DIRECTIONS FOR THIS TASK: Find every line in the records below that holds the word "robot", and copy it out.

ENTRIES PROVIDED:
=====

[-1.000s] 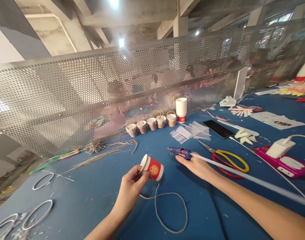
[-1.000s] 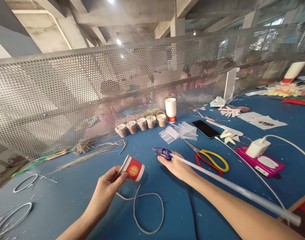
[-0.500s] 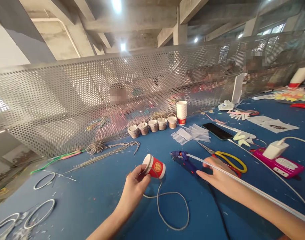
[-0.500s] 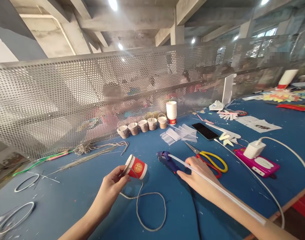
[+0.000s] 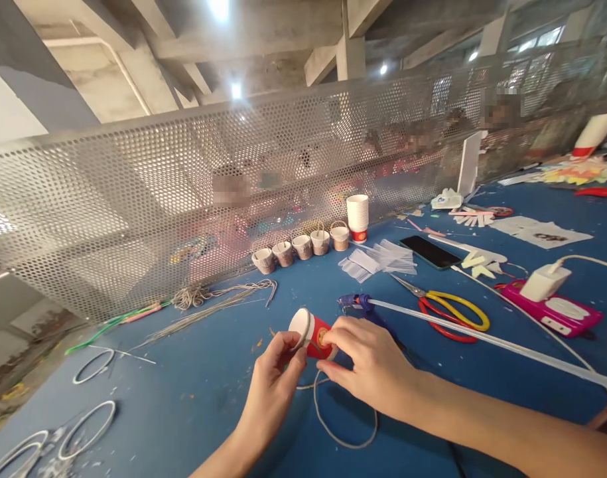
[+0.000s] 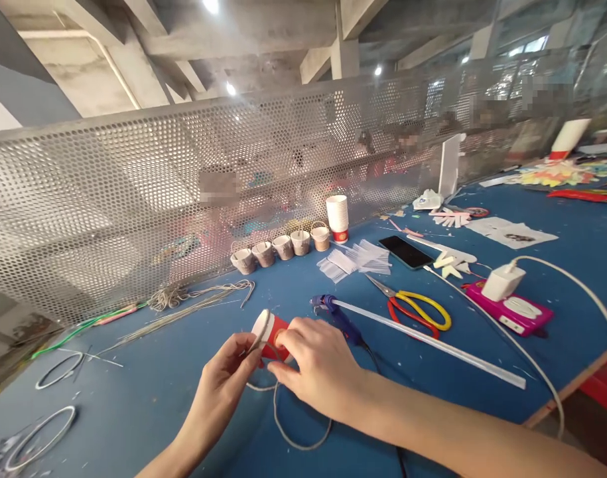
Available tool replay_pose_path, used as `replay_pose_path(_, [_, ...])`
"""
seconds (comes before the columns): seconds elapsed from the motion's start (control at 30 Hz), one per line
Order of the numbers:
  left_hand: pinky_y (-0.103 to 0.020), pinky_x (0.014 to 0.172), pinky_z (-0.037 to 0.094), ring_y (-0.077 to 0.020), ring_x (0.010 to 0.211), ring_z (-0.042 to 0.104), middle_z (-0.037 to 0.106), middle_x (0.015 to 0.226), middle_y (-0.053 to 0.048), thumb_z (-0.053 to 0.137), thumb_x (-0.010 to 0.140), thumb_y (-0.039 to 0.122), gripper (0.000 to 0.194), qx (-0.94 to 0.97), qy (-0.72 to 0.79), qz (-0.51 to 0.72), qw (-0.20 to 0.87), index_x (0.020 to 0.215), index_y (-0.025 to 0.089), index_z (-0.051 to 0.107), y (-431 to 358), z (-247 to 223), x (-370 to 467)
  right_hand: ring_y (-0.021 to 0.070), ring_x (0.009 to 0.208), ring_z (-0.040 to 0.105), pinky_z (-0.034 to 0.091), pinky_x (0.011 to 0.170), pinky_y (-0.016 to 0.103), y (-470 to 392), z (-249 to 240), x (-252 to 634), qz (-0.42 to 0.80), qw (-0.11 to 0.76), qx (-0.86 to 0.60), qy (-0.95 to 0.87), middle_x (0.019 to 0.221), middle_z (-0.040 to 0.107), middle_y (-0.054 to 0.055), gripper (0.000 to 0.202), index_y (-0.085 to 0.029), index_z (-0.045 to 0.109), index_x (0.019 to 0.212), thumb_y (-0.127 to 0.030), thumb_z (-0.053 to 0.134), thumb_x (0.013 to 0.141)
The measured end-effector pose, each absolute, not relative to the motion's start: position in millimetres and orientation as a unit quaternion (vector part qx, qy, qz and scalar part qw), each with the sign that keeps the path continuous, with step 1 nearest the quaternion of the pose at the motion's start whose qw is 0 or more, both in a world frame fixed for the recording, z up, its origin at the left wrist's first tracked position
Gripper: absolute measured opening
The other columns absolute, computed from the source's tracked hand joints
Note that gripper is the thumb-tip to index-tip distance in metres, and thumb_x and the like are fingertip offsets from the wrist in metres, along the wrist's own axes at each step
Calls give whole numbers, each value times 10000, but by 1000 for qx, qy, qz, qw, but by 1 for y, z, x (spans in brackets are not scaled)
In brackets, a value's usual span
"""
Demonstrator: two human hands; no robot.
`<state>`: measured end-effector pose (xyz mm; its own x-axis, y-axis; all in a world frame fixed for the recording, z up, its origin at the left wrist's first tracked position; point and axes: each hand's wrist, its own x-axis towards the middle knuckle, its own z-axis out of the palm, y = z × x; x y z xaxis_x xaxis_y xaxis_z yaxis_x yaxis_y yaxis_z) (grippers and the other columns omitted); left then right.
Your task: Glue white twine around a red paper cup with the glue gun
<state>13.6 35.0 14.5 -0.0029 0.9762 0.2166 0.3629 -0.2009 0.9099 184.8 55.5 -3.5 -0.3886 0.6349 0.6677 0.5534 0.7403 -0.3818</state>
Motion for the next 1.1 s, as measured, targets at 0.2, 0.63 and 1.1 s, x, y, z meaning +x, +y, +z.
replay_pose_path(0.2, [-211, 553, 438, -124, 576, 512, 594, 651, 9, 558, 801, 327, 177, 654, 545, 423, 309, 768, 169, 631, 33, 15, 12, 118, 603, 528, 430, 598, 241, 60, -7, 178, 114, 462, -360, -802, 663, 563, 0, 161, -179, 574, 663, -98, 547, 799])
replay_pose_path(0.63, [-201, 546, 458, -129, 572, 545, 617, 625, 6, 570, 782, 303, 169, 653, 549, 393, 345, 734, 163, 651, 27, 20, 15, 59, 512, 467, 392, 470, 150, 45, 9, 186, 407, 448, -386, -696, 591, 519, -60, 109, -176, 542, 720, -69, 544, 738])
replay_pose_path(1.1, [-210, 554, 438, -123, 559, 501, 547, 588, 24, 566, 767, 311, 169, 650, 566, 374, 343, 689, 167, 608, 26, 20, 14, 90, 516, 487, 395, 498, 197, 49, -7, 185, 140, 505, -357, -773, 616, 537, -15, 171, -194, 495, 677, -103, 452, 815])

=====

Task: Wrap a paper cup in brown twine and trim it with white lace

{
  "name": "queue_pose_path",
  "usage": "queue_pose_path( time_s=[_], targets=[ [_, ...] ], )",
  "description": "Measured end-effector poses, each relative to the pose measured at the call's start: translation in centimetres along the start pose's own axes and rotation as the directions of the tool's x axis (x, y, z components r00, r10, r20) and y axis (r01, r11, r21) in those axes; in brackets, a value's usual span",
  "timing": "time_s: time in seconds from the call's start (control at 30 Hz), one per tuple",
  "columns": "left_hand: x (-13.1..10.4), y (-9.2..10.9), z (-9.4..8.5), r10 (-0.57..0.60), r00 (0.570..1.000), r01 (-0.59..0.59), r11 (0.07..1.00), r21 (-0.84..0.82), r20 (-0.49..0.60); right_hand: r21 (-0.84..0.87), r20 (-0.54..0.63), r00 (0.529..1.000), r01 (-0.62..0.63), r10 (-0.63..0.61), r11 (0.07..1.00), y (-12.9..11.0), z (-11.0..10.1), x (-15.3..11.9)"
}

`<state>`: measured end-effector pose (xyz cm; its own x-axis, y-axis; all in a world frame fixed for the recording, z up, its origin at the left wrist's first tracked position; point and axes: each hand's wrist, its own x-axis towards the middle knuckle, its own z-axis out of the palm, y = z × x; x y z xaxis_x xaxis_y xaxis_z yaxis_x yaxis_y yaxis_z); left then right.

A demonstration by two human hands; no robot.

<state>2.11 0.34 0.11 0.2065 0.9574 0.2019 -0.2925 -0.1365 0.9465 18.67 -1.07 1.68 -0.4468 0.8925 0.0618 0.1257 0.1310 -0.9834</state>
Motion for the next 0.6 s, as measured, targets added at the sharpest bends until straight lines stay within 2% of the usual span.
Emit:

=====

RESPONSE BOX:
Demonstrator: two human hands; no robot.
A demonstration by two human hands; no robot.

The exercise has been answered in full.